しかし、一応文学関係の方で書いていた短編集ということであるけど、いつもとほとんど変わらないなあ。精々シリーズものではないと言うぐらいしか差異は無いか。まあそんなに書き分けができるほど器用な作家ではないから予測の範囲ではある。

以下各話感想

「大洪水の小さな家」
一話目のタイトルからパクリか。…や、冗談ですはい。
もー佐藤友哉の駄目っぷりが遺憾なく発揮される一作。ひたすらに閉塞していこうとする兄弟の傲慢さにはいっそ恐れ入るほどで、しかし、それを否定することは僕には出来ない。途中で主人公のあまりの無自覚さに腹が立ったが、最後にすべてを悟ったところで納得。つーか、この主人公、僕と同じ事を考えているな…。でもそれでも人は生きていけるんだぜ?

「死体と、」
これって消費される少女性を巡るお話だよね?少女性を語るために死体を使ってしまう佐藤友哉の趣味の悪さが光っているように思います。

「欲望」
刹那的過ぎて何にも残るものがない。そりゃまあ、マスメディアにおける少年少女の犯罪について理由付けには見ていて気持ちよいものは感じないけど、だからと言って理解と考察を全部投げ出しちゃいけないだろう。
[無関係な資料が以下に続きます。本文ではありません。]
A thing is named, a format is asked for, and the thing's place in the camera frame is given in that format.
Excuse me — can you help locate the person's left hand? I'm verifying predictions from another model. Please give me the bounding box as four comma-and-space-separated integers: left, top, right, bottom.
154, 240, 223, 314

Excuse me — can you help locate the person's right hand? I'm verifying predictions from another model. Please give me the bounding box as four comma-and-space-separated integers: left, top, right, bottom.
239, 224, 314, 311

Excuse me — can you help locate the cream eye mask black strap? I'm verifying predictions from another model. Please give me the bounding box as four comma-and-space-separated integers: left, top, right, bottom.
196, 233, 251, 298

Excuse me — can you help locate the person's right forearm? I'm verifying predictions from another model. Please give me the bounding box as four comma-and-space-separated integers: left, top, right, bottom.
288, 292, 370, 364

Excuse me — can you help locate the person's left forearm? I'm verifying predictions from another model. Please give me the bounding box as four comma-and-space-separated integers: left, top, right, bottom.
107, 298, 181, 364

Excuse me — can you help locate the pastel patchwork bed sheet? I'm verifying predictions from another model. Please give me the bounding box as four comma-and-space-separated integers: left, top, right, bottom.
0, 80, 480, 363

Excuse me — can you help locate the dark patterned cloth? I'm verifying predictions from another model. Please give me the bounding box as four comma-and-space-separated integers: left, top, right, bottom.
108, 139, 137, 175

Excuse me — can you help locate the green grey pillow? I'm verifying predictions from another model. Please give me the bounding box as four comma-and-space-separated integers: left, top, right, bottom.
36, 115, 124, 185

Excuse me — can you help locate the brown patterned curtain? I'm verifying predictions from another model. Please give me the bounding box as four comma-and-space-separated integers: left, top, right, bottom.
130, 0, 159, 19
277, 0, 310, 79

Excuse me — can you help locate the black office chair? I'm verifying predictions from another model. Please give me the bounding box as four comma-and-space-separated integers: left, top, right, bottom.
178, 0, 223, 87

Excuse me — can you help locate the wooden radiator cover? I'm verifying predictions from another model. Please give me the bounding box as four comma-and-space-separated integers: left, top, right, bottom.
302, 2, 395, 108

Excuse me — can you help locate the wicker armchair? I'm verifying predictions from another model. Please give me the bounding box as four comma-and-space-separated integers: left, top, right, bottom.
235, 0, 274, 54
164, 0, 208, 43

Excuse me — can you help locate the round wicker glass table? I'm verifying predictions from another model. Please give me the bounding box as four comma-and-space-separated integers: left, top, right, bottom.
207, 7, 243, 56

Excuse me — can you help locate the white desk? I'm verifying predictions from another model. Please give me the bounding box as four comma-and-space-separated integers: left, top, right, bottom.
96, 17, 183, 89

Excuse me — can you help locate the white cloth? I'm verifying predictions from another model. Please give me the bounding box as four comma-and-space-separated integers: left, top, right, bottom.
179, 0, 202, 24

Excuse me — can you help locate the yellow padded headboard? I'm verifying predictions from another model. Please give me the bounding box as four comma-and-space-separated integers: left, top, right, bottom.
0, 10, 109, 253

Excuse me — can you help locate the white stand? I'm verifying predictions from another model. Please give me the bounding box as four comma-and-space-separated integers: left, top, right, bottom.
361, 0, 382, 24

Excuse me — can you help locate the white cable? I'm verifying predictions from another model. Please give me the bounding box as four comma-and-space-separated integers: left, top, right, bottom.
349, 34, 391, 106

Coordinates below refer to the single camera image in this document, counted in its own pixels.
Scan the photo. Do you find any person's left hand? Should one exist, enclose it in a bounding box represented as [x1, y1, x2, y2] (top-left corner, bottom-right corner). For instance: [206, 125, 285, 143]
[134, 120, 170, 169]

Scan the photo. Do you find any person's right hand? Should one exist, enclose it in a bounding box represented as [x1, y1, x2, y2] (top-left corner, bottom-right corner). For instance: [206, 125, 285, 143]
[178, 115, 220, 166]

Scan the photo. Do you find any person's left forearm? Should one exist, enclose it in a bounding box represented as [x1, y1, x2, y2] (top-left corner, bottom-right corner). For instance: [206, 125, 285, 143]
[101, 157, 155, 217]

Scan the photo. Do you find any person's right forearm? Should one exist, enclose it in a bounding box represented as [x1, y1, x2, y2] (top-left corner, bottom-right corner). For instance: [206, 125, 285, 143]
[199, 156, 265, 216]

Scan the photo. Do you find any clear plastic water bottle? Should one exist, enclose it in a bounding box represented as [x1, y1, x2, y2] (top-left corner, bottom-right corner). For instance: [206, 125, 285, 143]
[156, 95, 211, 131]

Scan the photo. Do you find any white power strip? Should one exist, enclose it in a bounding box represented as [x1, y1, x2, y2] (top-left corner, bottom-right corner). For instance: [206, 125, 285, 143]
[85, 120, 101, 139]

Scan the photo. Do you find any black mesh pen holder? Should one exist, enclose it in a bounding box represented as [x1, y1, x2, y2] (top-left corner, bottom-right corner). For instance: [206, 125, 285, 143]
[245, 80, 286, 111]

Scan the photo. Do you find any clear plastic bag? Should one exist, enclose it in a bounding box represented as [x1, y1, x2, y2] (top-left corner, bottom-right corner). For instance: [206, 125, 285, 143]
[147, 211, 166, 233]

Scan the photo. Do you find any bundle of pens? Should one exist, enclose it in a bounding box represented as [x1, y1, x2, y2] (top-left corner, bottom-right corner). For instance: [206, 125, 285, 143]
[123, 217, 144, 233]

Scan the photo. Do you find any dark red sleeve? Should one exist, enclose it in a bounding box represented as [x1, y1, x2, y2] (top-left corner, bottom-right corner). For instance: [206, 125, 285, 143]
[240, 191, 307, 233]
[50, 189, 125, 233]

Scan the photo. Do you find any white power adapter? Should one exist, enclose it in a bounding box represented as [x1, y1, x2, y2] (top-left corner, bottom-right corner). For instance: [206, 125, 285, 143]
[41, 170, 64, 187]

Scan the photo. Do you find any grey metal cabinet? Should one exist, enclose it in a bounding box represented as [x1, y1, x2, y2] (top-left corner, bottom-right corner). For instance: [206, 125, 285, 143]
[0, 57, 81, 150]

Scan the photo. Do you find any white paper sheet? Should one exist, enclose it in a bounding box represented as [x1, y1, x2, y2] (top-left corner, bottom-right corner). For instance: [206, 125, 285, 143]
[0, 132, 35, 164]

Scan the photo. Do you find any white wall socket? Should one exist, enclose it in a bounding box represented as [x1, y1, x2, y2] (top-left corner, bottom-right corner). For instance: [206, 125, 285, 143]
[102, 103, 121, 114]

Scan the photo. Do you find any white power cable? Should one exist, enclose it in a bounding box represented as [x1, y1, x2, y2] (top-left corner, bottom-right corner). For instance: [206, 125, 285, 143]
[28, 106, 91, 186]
単にそれでは怠惰なだけだ。

「子供たち怒る怒る怒る」
なんか舞城みたい…と言うのは禁句か。
世界には悪意が満ち満ちていて、安心の中で生きていきたいと望む子供たちが、しかしその安心を得る事が出来ない世界に対する呪詛を撒き散らすと言う話。一番普通に面白かった。まあ、しかし、安心を求める気持ちと諦めの気持ちが相反する心理は良いと思うけど、これ何の解決にもなって無いよね?ただ、虐げるものへの怒りだけがあるような気がする。

「生まれてきてくれてありがとう!」
一見爽やかに見えて、実はどうしようもなく歪んでる。爽やかって言うのも嘘だな。人間の勇気と尊厳を描いている…ように見せかけて、どうしようもなく不条理で優しくない世界とそれに対する怒りと憎悪を描いている。まあ、今までの作品と一緒だな。しかし、それらと対峙する武器と言うのが人形(フィギュア)とは…そのまんま過ぎるよ佐藤友哉!

「リカちゃん人間」
つーか、本当に佐藤友哉は同じ話しか書かないな…。佐藤友哉の作品は、結局のところ勝つか負けるかの2択でしか世界を語っていないので、なんとも脆弱で薄っぺらい物になってしまうように感じる。自分が負け続けていたというコンプレックスと罪悪感、それらが反転した形での勝利に対する憧れとなっているのかなあ(勝手な想像です)。どうも、佐藤友哉の短編だとその構図がはっきりと出すぎてしまうのが気になる。物語を楽しむところまで作品の密度が足りず、本当に佐藤友哉の骨格だけ読まされているような気になってしまう。長編の方が佐藤友哉は面白いような気がするなあ…。